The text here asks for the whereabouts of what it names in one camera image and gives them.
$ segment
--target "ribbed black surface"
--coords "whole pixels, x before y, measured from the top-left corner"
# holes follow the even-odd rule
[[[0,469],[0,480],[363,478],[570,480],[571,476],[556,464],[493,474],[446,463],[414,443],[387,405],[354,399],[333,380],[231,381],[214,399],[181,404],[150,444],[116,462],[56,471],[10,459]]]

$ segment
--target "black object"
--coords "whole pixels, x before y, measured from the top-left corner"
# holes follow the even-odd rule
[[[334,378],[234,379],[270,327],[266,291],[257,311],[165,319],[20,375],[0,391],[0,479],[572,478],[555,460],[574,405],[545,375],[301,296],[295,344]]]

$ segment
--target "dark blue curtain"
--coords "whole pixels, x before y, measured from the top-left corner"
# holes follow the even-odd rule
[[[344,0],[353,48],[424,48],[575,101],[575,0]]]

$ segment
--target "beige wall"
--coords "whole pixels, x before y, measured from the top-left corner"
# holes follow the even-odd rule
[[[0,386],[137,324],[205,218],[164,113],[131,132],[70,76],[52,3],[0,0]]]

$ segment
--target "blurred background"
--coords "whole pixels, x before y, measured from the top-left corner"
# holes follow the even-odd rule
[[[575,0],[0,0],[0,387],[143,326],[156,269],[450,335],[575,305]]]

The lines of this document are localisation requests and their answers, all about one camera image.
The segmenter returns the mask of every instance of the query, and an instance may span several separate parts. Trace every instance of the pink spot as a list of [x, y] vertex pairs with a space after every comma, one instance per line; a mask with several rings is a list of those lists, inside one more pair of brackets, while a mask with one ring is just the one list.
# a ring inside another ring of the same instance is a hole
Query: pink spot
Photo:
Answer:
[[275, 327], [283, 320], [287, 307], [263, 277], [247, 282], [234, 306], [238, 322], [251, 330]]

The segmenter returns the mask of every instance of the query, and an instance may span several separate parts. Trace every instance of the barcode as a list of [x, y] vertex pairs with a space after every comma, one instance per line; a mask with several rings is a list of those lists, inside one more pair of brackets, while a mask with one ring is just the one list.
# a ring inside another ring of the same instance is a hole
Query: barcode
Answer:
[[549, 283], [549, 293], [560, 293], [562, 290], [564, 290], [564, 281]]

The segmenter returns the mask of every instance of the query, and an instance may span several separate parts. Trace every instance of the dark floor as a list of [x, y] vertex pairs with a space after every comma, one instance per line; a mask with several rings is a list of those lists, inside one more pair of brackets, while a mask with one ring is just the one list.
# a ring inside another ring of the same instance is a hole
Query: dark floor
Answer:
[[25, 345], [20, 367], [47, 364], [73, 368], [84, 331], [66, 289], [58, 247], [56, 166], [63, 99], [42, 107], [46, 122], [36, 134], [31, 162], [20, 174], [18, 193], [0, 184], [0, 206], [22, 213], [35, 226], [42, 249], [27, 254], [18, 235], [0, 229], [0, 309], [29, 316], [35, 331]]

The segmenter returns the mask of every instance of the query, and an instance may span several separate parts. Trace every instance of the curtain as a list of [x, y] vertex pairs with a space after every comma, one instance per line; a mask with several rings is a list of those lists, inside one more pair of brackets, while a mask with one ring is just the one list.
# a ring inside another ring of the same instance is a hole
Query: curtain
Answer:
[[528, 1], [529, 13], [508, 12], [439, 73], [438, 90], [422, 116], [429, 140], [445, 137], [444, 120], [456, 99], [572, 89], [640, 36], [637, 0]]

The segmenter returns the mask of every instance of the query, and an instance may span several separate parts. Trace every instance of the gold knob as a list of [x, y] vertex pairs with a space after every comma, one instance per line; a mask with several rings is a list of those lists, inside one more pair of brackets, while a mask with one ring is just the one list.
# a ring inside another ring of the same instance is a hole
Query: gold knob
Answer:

WORK INSTRUCTIONS:
Each record must be reproduced exactly. Keep every one.

SOLUTION TO THIS TASK:
The text here asks for the whereabouts of what it names in one camera image and gives them.
$ segment
--target "ribbed black surface"
--coords "whole pixels, x before y, measured from the top-left corner"
# holes follow the even-odd rule
[[[0,469],[0,480],[363,478],[570,480],[571,476],[556,464],[493,474],[446,463],[414,443],[387,405],[354,399],[333,380],[231,381],[214,399],[181,404],[150,444],[116,462],[56,471],[10,459]]]

$ segment
--target "black object"
--coords "whole pixels, x before y, measured from the top-left corner"
# holes follow the even-odd rule
[[[334,378],[234,379],[270,327],[266,291],[257,311],[165,319],[20,375],[0,391],[0,479],[572,478],[555,460],[574,405],[545,375],[301,296],[295,344]]]

$ segment
--target "dark blue curtain"
--coords "whole pixels, x before y, measured from the top-left corner"
# holes follow the even-odd rule
[[[344,0],[353,48],[424,48],[575,101],[575,0]]]

$ segment
--target "beige wall"
--coords "whole pixels, x before y, measured from the top-left corner"
# holes follow the even-odd rule
[[[0,386],[137,324],[205,218],[164,113],[131,132],[70,76],[52,3],[0,0]]]

$ segment
--target "blurred background"
--coords "whole pixels, x before y, measured from the top-left corner"
# holes follow the even-odd rule
[[[575,0],[0,0],[0,387],[143,326],[156,269],[450,335],[575,305]]]

The lines of this document are localisation requests and their answers, all about one camera image.
The segmenter returns the mask of every instance of the query, and an instance may span several separate parts. Trace every instance of the pink spot as a list of [x, y] vertex pairs with a space after every comma, one instance per line; a mask with several rings is a list of those lists, inside one more pair of brackets, while a mask with one ring is just the one list.
# a ring inside another ring of the same instance is a hole
Query: pink spot
Photo:
Answer:
[[275, 327], [283, 320], [287, 307], [263, 277], [247, 282], [234, 306], [238, 322], [251, 330]]

The segmenter returns the mask of every instance of the query, and an instance may span several separate parts. Trace every instance of the barcode as a list of [x, y] vertex pairs with a space after every comma, one instance per line; a mask with several rings is a list of those lists, inside one more pair of brackets, while a mask with one ring is just the one list.
# a ring inside another ring of the same instance is a hole
Query: barcode
Answer:
[[549, 283], [549, 293], [560, 293], [562, 290], [564, 290], [564, 281]]

The segmenter returns the mask of every instance of the query, and an instance may span several separate parts. Trace every instance of the dark floor as a list of [x, y] vertex pairs with a space after every comma, one instance per line; a mask with several rings is a list of those lists, inside one more pair of brackets, while a mask with one ring is just the one list.
# a ring inside another ring of the same instance is a hole
Query: dark floor
Answer:
[[25, 345], [20, 367], [47, 364], [73, 368], [84, 331], [66, 289], [58, 247], [56, 166], [63, 99], [42, 107], [46, 122], [36, 134], [31, 162], [20, 174], [18, 193], [0, 184], [0, 206], [22, 213], [35, 226], [42, 249], [27, 254], [18, 235], [0, 229], [0, 309], [29, 316], [35, 331]]

The segmenter returns the mask of every instance of the query, and an instance may span several separate parts. Trace every instance of the curtain as a list of [x, y] vertex pairs with a space after every comma, one instance per line; a mask with several rings is a list of those lists, inside one more pair of brackets, while a mask with one ring is just the one list.
# a ring inside another ring of the same instance is a hole
Query: curtain
Answer:
[[528, 1], [529, 13], [508, 12], [439, 73], [438, 90], [422, 116], [429, 140], [445, 137], [444, 120], [456, 99], [572, 89], [640, 36], [637, 0]]

The segmenter returns the mask of every instance of the query, and an instance may span several separate parts. Trace every instance of the gold knob as a list of [x, y] vertex pairs with a space after every comma, one instance per line; a mask with several rings is a list of those lists, inside one more pair of brackets, while a mask with one ring is just the one list.
# a ring inside another ring of the same instance is a hole
Query: gold knob
Answer:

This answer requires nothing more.